REQUIRED WORK:
Leave the pictures out and repeat the rest of the data below exactly.

(Beginning of PROVIDED MATERIAL)

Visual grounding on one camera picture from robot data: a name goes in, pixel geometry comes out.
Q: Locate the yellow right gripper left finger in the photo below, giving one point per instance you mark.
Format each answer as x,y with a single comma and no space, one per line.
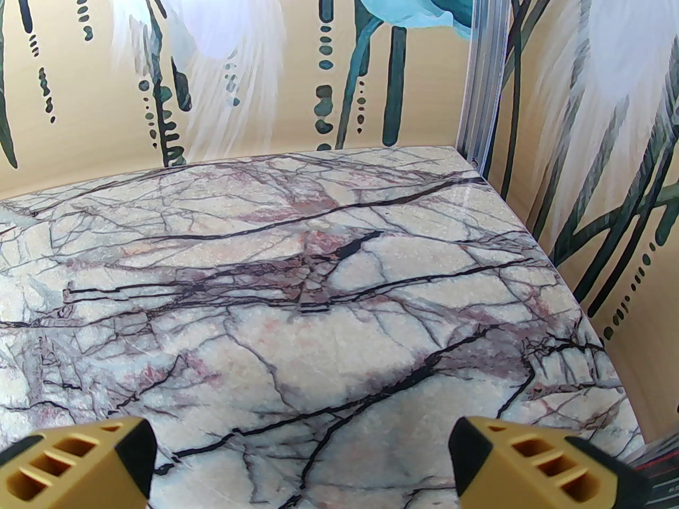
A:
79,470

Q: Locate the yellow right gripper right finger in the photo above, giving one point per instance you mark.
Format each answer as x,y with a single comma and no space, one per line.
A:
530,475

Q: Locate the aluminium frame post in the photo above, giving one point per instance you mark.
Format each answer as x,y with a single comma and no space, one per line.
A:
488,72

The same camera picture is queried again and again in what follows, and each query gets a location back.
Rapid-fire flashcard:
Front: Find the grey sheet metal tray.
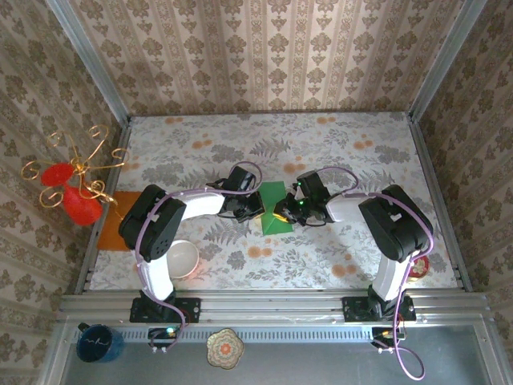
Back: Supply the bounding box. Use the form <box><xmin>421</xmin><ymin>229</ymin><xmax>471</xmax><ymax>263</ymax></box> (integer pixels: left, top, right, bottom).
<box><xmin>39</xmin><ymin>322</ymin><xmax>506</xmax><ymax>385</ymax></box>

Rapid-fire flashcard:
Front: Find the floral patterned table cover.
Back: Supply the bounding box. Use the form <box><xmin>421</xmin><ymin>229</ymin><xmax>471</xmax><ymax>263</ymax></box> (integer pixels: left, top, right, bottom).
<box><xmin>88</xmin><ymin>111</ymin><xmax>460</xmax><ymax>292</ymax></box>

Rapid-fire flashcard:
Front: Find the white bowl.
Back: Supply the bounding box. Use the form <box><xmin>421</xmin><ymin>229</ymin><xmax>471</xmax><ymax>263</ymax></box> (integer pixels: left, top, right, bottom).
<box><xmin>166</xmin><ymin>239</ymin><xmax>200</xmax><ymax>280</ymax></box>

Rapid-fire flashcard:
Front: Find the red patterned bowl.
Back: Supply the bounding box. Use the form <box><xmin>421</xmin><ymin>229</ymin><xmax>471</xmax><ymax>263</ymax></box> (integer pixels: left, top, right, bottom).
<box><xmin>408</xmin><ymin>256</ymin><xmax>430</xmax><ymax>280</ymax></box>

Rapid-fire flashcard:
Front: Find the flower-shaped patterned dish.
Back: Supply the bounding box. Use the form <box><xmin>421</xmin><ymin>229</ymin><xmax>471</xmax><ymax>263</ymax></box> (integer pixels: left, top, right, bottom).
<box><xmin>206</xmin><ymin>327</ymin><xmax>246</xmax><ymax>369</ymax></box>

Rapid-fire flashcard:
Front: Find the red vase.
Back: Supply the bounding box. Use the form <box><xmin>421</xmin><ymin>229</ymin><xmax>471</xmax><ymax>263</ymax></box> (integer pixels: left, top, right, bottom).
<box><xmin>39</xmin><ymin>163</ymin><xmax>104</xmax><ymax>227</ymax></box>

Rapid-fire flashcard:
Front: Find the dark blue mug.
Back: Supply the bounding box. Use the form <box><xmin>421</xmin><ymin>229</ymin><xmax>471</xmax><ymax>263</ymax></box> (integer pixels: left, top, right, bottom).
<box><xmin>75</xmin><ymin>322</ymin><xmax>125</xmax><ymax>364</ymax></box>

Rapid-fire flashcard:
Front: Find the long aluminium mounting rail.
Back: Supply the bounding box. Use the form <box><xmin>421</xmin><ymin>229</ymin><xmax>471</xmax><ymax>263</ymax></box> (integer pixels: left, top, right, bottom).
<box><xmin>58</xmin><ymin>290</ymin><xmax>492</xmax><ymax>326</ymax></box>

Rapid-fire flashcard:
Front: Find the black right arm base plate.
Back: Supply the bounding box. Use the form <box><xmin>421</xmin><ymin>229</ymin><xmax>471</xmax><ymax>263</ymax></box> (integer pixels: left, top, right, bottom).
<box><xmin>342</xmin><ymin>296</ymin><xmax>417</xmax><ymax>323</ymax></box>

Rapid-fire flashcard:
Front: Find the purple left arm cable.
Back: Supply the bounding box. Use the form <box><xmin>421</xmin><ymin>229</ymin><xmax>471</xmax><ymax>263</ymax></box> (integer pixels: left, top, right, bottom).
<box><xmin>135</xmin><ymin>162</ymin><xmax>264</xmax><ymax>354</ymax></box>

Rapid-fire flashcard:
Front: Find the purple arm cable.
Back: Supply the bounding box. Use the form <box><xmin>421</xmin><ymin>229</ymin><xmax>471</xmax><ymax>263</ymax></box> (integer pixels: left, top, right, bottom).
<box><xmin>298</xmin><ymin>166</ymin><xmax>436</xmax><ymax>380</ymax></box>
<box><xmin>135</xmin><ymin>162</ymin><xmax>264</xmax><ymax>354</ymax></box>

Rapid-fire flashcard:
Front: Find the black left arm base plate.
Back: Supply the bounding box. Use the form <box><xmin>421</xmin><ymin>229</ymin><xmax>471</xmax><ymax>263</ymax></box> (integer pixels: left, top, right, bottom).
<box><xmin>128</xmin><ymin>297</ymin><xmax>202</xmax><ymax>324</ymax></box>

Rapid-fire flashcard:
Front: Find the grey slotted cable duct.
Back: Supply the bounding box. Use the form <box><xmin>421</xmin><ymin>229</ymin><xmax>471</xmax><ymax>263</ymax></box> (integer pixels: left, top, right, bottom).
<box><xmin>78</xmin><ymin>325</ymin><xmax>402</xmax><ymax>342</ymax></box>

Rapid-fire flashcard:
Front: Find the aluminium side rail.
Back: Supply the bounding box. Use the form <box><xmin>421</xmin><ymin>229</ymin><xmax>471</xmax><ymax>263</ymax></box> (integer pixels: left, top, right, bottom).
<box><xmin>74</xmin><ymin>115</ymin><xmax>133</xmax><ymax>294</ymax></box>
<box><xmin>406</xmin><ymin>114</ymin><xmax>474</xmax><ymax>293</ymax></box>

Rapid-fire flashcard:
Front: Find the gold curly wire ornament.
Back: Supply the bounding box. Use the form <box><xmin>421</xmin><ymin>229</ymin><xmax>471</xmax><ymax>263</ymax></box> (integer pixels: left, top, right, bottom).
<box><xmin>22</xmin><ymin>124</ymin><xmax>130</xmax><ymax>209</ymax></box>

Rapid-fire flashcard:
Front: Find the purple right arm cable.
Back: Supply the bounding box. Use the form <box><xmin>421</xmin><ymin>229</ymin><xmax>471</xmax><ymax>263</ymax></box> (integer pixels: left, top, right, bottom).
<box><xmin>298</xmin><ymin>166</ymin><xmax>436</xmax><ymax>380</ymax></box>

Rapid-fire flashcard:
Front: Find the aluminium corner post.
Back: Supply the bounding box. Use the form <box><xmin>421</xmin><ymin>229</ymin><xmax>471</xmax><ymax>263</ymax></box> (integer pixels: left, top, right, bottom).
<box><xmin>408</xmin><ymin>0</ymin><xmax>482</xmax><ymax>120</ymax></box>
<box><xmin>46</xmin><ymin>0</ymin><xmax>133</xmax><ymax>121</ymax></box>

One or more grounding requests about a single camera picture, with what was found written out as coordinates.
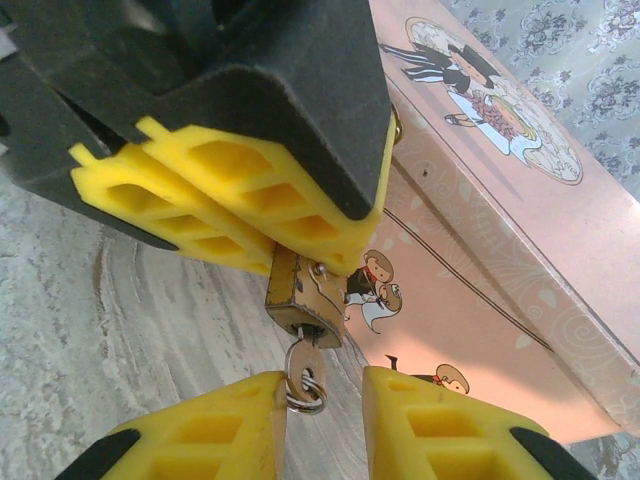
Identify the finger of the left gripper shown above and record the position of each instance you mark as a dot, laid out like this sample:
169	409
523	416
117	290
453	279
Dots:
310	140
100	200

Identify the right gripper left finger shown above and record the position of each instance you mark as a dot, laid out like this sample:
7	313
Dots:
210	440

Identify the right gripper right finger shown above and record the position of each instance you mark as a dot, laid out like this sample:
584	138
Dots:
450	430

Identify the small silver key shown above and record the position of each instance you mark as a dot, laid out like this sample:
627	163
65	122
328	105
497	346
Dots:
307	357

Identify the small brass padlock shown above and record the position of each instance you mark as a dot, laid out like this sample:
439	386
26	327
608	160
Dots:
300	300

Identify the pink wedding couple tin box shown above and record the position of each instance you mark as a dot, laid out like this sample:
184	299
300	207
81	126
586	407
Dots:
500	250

(End of PROVIDED MATERIAL)

OUTPUT BELOW:
Visual grounding on one camera picture from robot data: a name goes in, pixel geometry comes out.
Q: Locate the yellow right gripper left finger in the photo below, giving one point per instance you mark.
Format each answer as x,y with a single comma and no space, one per line.
A:
79,470

Q: Locate the yellow right gripper right finger in the photo above, giving one point per instance you mark.
Format each answer as x,y with a single comma and no space, one per line.
A:
530,475

Q: Locate the aluminium frame post in the photo above, giving one point per instance you mark.
Format each answer as x,y with a single comma and no space, one per line.
A:
488,72

The same camera picture is queried again and again in what follows, and each query gets a location back.
Rapid-fire flashcard:
Front: Find the grey sheet metal tray.
Back: Supply the bounding box. Use the form <box><xmin>421</xmin><ymin>229</ymin><xmax>471</xmax><ymax>263</ymax></box> (integer pixels: left, top, right, bottom).
<box><xmin>39</xmin><ymin>322</ymin><xmax>506</xmax><ymax>385</ymax></box>

Rapid-fire flashcard:
Front: Find the floral patterned table cover.
Back: Supply the bounding box. Use the form <box><xmin>421</xmin><ymin>229</ymin><xmax>471</xmax><ymax>263</ymax></box> (integer pixels: left, top, right, bottom).
<box><xmin>88</xmin><ymin>111</ymin><xmax>460</xmax><ymax>292</ymax></box>

Rapid-fire flashcard:
Front: Find the white bowl.
Back: Supply the bounding box. Use the form <box><xmin>421</xmin><ymin>229</ymin><xmax>471</xmax><ymax>263</ymax></box> (integer pixels: left, top, right, bottom).
<box><xmin>166</xmin><ymin>239</ymin><xmax>200</xmax><ymax>280</ymax></box>

Rapid-fire flashcard:
Front: Find the red patterned bowl.
Back: Supply the bounding box. Use the form <box><xmin>421</xmin><ymin>229</ymin><xmax>471</xmax><ymax>263</ymax></box> (integer pixels: left, top, right, bottom).
<box><xmin>408</xmin><ymin>256</ymin><xmax>430</xmax><ymax>280</ymax></box>

Rapid-fire flashcard:
Front: Find the flower-shaped patterned dish.
Back: Supply the bounding box. Use the form <box><xmin>421</xmin><ymin>229</ymin><xmax>471</xmax><ymax>263</ymax></box> (integer pixels: left, top, right, bottom).
<box><xmin>206</xmin><ymin>327</ymin><xmax>246</xmax><ymax>369</ymax></box>

Rapid-fire flashcard:
Front: Find the red vase.
Back: Supply the bounding box. Use the form <box><xmin>421</xmin><ymin>229</ymin><xmax>471</xmax><ymax>263</ymax></box> (integer pixels: left, top, right, bottom).
<box><xmin>39</xmin><ymin>163</ymin><xmax>104</xmax><ymax>227</ymax></box>

Rapid-fire flashcard:
Front: Find the dark blue mug.
Back: Supply the bounding box. Use the form <box><xmin>421</xmin><ymin>229</ymin><xmax>471</xmax><ymax>263</ymax></box> (integer pixels: left, top, right, bottom).
<box><xmin>75</xmin><ymin>322</ymin><xmax>125</xmax><ymax>364</ymax></box>

Rapid-fire flashcard:
Front: Find the long aluminium mounting rail.
Back: Supply the bounding box. Use the form <box><xmin>421</xmin><ymin>229</ymin><xmax>471</xmax><ymax>263</ymax></box> (integer pixels: left, top, right, bottom).
<box><xmin>58</xmin><ymin>290</ymin><xmax>492</xmax><ymax>326</ymax></box>

Rapid-fire flashcard:
Front: Find the black right arm base plate.
Back: Supply the bounding box. Use the form <box><xmin>421</xmin><ymin>229</ymin><xmax>471</xmax><ymax>263</ymax></box> (integer pixels: left, top, right, bottom).
<box><xmin>342</xmin><ymin>296</ymin><xmax>417</xmax><ymax>323</ymax></box>

Rapid-fire flashcard:
Front: Find the purple left arm cable.
Back: Supply the bounding box. Use the form <box><xmin>421</xmin><ymin>229</ymin><xmax>471</xmax><ymax>263</ymax></box> (integer pixels: left, top, right, bottom).
<box><xmin>135</xmin><ymin>162</ymin><xmax>264</xmax><ymax>354</ymax></box>

Rapid-fire flashcard:
Front: Find the purple arm cable.
Back: Supply the bounding box. Use the form <box><xmin>421</xmin><ymin>229</ymin><xmax>471</xmax><ymax>263</ymax></box> (integer pixels: left, top, right, bottom).
<box><xmin>298</xmin><ymin>166</ymin><xmax>436</xmax><ymax>380</ymax></box>
<box><xmin>135</xmin><ymin>162</ymin><xmax>264</xmax><ymax>354</ymax></box>

Rapid-fire flashcard:
Front: Find the black left arm base plate.
Back: Supply the bounding box. Use the form <box><xmin>421</xmin><ymin>229</ymin><xmax>471</xmax><ymax>263</ymax></box> (integer pixels: left, top, right, bottom).
<box><xmin>128</xmin><ymin>297</ymin><xmax>202</xmax><ymax>324</ymax></box>

Rapid-fire flashcard:
Front: Find the grey slotted cable duct.
Back: Supply the bounding box. Use the form <box><xmin>421</xmin><ymin>229</ymin><xmax>471</xmax><ymax>263</ymax></box> (integer pixels: left, top, right, bottom).
<box><xmin>78</xmin><ymin>325</ymin><xmax>402</xmax><ymax>342</ymax></box>

Rapid-fire flashcard:
Front: Find the aluminium side rail.
Back: Supply the bounding box. Use the form <box><xmin>421</xmin><ymin>229</ymin><xmax>471</xmax><ymax>263</ymax></box> (integer pixels: left, top, right, bottom).
<box><xmin>74</xmin><ymin>115</ymin><xmax>133</xmax><ymax>294</ymax></box>
<box><xmin>406</xmin><ymin>114</ymin><xmax>474</xmax><ymax>293</ymax></box>

Rapid-fire flashcard:
Front: Find the gold curly wire ornament.
Back: Supply the bounding box. Use the form <box><xmin>421</xmin><ymin>229</ymin><xmax>471</xmax><ymax>263</ymax></box> (integer pixels: left, top, right, bottom).
<box><xmin>22</xmin><ymin>124</ymin><xmax>130</xmax><ymax>209</ymax></box>

Rapid-fire flashcard:
Front: Find the purple right arm cable.
Back: Supply the bounding box. Use the form <box><xmin>421</xmin><ymin>229</ymin><xmax>471</xmax><ymax>263</ymax></box> (integer pixels: left, top, right, bottom).
<box><xmin>298</xmin><ymin>166</ymin><xmax>436</xmax><ymax>380</ymax></box>

Rapid-fire flashcard:
Front: Find the aluminium corner post.
Back: Supply the bounding box. Use the form <box><xmin>421</xmin><ymin>229</ymin><xmax>471</xmax><ymax>263</ymax></box> (integer pixels: left, top, right, bottom).
<box><xmin>408</xmin><ymin>0</ymin><xmax>482</xmax><ymax>120</ymax></box>
<box><xmin>46</xmin><ymin>0</ymin><xmax>133</xmax><ymax>121</ymax></box>

One or more grounding requests about a single camera picture, with what was found written out as coordinates.
Identify the finger of the left gripper shown above and record the position of each instance you mark as a dot, laid out like this sample:
169	409
523	416
117	290
453	279
Dots:
310	140
100	200

Identify the right gripper left finger shown above and record the position of each instance you mark as a dot, laid out like this sample:
7	313
Dots:
210	440

Identify the right gripper right finger shown above and record the position of each instance you mark as a dot, laid out like this sample:
584	138
Dots:
450	430

Identify the small silver key shown above and record the position of each instance you mark as a dot, laid out like this sample:
627	163
65	122
328	105
497	346
Dots:
307	357

Identify the small brass padlock shown above and record the position of each instance you mark as a dot, laid out like this sample:
439	386
26	327
608	160
Dots:
300	300

Identify the pink wedding couple tin box shown above and record the position of each instance you mark as a dot, laid out like this sample:
184	299
300	207
81	126
586	407
Dots:
500	250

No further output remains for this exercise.